Would you please write out every record exactly?

* * * * * * * * *

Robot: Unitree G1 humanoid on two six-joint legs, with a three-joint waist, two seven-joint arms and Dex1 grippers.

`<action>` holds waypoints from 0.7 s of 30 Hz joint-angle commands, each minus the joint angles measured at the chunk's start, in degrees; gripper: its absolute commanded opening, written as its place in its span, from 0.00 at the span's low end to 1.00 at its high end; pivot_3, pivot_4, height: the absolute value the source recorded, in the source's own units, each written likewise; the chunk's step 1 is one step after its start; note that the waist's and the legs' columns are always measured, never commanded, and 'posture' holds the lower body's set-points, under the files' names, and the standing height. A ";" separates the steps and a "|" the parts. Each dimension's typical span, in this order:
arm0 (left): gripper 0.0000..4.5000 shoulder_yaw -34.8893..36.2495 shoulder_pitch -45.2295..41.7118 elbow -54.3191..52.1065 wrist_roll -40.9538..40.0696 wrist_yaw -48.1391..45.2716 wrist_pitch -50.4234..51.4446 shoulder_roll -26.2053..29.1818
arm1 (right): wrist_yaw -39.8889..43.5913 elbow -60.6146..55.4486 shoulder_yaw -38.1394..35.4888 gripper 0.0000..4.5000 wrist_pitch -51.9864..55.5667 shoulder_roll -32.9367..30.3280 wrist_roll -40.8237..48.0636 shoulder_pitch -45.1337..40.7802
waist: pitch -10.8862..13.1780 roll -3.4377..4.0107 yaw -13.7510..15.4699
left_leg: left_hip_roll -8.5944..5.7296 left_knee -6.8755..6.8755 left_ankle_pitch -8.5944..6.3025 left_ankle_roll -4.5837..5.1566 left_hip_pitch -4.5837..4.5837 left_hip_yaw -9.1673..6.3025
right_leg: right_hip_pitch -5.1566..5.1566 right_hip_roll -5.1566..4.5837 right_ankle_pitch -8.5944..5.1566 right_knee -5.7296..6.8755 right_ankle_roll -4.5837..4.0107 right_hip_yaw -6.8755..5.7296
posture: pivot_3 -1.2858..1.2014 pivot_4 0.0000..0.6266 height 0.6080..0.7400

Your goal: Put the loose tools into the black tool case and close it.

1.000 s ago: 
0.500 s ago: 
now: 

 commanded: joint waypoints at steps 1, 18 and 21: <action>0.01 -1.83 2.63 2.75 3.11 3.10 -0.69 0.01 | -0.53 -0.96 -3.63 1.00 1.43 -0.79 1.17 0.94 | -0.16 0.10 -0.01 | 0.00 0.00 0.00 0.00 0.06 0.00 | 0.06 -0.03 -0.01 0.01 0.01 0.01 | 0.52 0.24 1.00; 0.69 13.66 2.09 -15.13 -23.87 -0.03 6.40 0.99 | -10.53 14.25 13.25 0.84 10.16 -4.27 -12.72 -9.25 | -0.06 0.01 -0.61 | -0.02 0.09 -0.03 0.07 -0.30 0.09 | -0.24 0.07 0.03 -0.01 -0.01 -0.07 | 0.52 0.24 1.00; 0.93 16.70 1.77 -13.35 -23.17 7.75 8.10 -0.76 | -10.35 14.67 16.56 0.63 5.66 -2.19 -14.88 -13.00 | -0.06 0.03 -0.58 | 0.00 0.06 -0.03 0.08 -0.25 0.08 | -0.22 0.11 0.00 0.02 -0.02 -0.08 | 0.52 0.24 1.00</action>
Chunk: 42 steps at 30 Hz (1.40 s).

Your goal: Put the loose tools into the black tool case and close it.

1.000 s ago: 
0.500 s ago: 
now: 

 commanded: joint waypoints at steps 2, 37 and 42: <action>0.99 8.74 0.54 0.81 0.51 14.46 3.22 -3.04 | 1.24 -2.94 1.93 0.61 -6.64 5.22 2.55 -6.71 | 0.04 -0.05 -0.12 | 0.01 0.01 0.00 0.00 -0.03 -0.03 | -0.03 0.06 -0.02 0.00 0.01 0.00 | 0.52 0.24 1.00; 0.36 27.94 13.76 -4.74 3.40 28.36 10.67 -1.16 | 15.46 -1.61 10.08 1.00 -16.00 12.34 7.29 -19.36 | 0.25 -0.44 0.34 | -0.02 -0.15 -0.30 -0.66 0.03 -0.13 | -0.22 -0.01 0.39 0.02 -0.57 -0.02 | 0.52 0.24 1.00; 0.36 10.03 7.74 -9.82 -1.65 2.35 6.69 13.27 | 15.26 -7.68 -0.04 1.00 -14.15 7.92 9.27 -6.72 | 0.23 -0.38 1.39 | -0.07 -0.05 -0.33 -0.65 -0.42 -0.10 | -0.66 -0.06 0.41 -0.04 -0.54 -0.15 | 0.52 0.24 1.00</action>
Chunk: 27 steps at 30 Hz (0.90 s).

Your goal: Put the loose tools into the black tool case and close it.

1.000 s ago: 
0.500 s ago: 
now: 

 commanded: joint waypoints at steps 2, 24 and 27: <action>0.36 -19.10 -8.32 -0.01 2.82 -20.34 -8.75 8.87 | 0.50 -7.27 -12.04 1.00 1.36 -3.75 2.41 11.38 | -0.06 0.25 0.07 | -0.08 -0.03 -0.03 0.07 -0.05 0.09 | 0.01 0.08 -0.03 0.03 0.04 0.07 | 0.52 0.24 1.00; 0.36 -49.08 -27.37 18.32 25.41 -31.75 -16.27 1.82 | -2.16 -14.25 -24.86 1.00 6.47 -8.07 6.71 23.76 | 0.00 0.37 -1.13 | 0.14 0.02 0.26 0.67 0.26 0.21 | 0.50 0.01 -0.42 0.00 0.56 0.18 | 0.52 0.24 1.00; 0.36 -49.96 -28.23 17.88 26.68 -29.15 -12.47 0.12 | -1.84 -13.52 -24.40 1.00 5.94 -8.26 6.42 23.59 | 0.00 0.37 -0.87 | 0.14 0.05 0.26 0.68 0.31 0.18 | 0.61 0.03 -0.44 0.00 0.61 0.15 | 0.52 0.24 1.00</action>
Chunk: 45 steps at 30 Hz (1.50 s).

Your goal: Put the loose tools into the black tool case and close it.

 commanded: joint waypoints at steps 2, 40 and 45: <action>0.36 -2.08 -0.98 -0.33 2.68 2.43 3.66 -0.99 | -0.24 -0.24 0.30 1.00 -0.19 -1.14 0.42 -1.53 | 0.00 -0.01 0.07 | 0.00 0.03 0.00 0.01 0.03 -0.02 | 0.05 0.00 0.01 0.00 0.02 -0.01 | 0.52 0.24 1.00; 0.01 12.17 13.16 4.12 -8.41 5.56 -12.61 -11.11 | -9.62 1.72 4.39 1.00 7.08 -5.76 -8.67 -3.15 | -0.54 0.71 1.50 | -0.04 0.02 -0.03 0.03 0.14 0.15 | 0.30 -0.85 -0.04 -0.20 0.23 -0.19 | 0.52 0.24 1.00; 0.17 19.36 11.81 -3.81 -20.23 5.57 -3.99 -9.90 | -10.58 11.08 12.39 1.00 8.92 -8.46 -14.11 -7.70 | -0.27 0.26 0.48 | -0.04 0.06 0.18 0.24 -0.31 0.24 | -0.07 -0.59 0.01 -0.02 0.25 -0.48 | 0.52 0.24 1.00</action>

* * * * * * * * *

Answer to this problem
Robot: Unitree G1 humanoid on two six-joint legs, with a three-joint waist, two seven-joint arms and Dex1 grippers.

`<action>` holds waypoints from 0.7 s of 30 Hz joint-angle commands, each minus the joint angles measured at the chunk's start, in degrees; gripper: its absolute commanded opening, written as its place in its span, from 0.00 at the span's low end to 1.00 at its high end; pivot_3, pivot_4, height: the absolute value the source recorded, in the source's own units, each written likewise; the chunk's step 1 is one step after its start; note that the waist's and the legs' columns are always measured, never commanded, and 'posture' holds the lower body's set-points, under the files' names, and the standing height. A ";" separates the steps and a "|" the parts. Each dimension's typical span, in this order:
arm0 (left): gripper 0.0000..4.5000 shoulder_yaw -34.8893..36.2495 shoulder_pitch -45.2295..41.7118 elbow -54.3191..52.1065 wrist_roll -40.9538..40.0696 wrist_yaw -48.1391..45.2716 wrist_pitch -50.4234..51.4446 shoulder_roll -26.2053..29.1818
arm1 (right): wrist_yaw -39.8889..43.5913 elbow -60.6146..55.4486 shoulder_yaw -38.1394..35.4888 gripper 0.0000..4.5000 wrist_pitch -51.9864..55.5667 shoulder_roll -32.9367..30.3280 wrist_roll -40.8237..48.0636 shoulder_pitch -45.1337..40.7802
waist: pitch -10.8862..13.1780 roll -3.4377..4.0107 yaw -13.7510..15.4699
left_leg: left_hip_roll -8.5944..5.7296 left_knee -6.8755..6.8755 left_ankle_pitch -8.5944..6.3025 left_ankle_roll -4.5837..5.1566 left_hip_pitch -4.5837..4.5837 left_hip_yaw -9.1673..6.3025
right_leg: right_hip_pitch -5.1566..5.1566 right_hip_roll -5.1566..4.5837 right_ankle_pitch -8.5944..5.1566 right_knee -5.7296..6.8755 right_ankle_roll -4.5837..4.0107 right_hip_yaw -6.8755..5.7296
posture: pivot_3 -1.2858..1.2014 pivot_4 0.0000..0.6266 height 0.6080..0.7400

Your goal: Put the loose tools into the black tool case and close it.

1.000 s ago: 
0.500 s ago: 
now: 

 commanded: joint waypoints at steps 1, 18 and 21: <action>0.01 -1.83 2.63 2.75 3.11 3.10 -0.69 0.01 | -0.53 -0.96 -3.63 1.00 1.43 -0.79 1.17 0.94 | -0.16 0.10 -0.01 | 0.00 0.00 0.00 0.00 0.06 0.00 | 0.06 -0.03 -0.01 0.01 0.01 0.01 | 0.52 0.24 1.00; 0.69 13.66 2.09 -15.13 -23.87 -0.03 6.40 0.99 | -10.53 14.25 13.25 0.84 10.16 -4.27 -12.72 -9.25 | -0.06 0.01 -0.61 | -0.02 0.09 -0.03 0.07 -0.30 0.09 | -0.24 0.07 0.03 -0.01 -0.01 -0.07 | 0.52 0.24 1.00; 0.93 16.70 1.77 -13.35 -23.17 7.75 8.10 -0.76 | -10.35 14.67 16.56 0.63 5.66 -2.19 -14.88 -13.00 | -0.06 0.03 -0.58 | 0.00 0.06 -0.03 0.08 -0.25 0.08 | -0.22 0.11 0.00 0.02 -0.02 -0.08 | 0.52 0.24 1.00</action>
Chunk: 42 steps at 30 Hz (1.40 s).

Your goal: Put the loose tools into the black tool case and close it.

1.000 s ago: 
0.500 s ago: 
now: 

 commanded: joint waypoints at steps 2, 37 and 42: <action>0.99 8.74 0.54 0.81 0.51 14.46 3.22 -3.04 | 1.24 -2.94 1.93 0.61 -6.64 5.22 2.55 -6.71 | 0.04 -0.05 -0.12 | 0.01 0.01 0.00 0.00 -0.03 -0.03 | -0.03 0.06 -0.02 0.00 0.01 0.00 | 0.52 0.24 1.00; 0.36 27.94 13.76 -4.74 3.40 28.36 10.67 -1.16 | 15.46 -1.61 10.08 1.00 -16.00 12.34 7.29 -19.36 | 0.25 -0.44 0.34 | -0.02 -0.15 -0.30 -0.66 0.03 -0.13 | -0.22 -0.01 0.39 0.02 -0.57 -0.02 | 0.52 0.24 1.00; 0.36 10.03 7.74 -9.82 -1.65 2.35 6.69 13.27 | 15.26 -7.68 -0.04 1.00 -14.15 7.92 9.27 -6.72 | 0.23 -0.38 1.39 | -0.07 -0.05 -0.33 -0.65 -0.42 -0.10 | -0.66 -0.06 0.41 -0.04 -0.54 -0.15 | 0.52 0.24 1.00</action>
Chunk: 27 steps at 30 Hz (0.90 s).

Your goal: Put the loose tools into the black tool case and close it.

1.000 s ago: 
0.500 s ago: 
now: 

 commanded: joint waypoints at steps 2, 24 and 27: <action>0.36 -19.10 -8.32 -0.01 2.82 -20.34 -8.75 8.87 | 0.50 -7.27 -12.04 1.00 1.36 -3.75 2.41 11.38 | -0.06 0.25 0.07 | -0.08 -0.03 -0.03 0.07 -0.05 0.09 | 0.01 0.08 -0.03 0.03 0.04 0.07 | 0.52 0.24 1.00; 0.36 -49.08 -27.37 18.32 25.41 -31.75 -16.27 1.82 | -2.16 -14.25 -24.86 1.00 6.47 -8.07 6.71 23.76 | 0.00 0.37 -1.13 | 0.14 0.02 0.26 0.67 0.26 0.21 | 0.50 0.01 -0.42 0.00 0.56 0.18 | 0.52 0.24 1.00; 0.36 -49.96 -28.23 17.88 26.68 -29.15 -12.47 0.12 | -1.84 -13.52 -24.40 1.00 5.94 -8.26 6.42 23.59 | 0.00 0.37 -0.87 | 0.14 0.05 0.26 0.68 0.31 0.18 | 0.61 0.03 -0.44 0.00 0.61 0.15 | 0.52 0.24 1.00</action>
Chunk: 45 steps at 30 Hz (1.50 s).

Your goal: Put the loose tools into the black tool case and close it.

 commanded: joint waypoints at steps 2, 40 and 45: <action>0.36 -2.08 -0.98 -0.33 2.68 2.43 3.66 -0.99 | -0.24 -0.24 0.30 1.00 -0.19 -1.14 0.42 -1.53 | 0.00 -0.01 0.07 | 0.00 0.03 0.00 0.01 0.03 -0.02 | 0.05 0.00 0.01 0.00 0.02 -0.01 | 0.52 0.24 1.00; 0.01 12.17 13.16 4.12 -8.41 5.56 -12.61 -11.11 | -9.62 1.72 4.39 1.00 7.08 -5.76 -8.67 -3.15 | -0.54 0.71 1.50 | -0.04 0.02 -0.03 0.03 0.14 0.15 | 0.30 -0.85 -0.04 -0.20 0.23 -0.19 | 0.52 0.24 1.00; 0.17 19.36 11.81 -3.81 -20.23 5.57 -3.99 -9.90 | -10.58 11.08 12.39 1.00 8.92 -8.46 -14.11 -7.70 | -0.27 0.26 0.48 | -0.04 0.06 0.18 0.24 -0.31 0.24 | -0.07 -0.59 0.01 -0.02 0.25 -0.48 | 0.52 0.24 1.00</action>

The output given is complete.